Each line from the one holding "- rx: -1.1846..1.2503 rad" to the last line of the listing must be set down exactly. No pictures are to be included.

^^^^

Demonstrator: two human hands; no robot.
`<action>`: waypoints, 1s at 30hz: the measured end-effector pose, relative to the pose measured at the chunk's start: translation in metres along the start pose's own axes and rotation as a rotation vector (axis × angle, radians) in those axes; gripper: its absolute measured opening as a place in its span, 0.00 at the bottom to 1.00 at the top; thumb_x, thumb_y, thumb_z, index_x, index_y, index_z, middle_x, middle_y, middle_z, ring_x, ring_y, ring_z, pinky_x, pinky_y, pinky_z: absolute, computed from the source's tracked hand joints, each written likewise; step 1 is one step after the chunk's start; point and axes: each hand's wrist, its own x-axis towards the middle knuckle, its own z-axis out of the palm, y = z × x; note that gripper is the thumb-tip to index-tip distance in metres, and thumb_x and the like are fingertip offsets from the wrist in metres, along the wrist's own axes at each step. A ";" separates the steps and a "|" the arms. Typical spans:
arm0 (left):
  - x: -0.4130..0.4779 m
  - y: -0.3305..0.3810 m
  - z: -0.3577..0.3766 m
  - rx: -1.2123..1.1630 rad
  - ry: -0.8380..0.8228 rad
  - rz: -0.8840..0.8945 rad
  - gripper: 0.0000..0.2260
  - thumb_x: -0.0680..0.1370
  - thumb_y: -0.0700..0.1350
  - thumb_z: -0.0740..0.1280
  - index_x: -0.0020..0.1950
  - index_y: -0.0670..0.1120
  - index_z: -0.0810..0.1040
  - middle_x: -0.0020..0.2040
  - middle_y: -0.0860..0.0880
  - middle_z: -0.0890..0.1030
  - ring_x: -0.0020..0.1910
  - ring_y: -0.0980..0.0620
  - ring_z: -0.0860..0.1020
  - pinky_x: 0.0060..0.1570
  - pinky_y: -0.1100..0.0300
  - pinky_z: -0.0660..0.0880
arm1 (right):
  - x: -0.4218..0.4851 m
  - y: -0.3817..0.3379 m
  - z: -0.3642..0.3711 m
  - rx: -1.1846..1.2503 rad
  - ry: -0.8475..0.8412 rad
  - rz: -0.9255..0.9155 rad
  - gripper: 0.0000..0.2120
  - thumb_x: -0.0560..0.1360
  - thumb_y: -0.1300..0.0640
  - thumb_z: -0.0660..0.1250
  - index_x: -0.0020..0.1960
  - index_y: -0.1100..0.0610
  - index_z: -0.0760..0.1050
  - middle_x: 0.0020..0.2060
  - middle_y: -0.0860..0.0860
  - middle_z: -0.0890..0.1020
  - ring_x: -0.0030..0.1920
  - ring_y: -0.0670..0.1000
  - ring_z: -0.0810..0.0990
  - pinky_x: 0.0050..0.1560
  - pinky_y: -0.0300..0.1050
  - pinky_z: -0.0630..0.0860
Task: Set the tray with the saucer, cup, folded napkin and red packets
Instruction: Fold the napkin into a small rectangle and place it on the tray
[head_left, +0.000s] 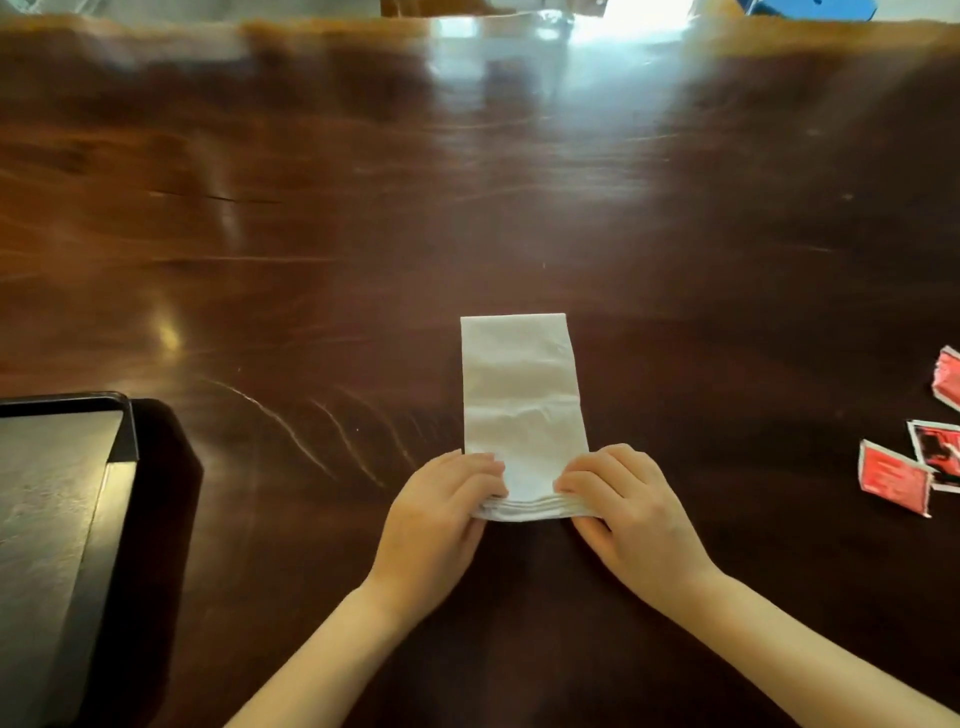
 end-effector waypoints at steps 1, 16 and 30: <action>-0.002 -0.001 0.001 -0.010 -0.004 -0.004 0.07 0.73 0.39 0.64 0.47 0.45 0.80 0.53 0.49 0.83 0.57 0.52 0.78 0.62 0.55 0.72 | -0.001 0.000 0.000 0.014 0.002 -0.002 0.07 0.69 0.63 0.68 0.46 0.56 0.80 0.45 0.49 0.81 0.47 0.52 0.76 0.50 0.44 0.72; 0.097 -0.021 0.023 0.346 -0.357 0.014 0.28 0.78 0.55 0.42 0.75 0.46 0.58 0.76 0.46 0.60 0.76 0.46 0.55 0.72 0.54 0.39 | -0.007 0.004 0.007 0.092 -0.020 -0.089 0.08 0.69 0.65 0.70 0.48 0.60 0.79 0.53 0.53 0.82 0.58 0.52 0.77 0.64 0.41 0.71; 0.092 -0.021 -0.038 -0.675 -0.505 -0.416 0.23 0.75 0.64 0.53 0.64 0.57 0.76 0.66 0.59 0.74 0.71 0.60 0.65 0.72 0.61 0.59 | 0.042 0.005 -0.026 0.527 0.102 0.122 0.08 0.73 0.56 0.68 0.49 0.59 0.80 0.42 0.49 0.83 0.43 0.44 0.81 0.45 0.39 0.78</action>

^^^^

▶ SOLUTION BELOW:
  - rx: -1.1846..1.2503 rad
  - ry: -0.8475..0.8412 rad
  - rz: -0.9255..0.9155 rad
  - gripper: 0.0000..0.2120
  - thumb_x: -0.0560..0.1360
  - thumb_y: -0.1300..0.0640
  - thumb_z: -0.0660..0.1250
  - index_x: -0.0020..0.1960
  - index_y: -0.1100..0.0610
  - index_z: -0.0760..0.1050
  - middle_x: 0.0020..0.2060
  - middle_y: -0.0860..0.0860
  - middle_z: -0.0890..0.1020
  - ring_x: -0.0030..0.1920
  - ring_y: -0.0670..0.1000
  - ring_z: -0.0810..0.0990
  - pinky_x: 0.0050..0.1560
  - pinky_y: -0.0300..0.1050
  - pinky_z: -0.0630..0.0860
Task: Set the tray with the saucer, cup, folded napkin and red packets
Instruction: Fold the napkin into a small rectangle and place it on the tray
[head_left, +0.000s] 
 end-effector waypoints at steps 1, 16 and 30: <action>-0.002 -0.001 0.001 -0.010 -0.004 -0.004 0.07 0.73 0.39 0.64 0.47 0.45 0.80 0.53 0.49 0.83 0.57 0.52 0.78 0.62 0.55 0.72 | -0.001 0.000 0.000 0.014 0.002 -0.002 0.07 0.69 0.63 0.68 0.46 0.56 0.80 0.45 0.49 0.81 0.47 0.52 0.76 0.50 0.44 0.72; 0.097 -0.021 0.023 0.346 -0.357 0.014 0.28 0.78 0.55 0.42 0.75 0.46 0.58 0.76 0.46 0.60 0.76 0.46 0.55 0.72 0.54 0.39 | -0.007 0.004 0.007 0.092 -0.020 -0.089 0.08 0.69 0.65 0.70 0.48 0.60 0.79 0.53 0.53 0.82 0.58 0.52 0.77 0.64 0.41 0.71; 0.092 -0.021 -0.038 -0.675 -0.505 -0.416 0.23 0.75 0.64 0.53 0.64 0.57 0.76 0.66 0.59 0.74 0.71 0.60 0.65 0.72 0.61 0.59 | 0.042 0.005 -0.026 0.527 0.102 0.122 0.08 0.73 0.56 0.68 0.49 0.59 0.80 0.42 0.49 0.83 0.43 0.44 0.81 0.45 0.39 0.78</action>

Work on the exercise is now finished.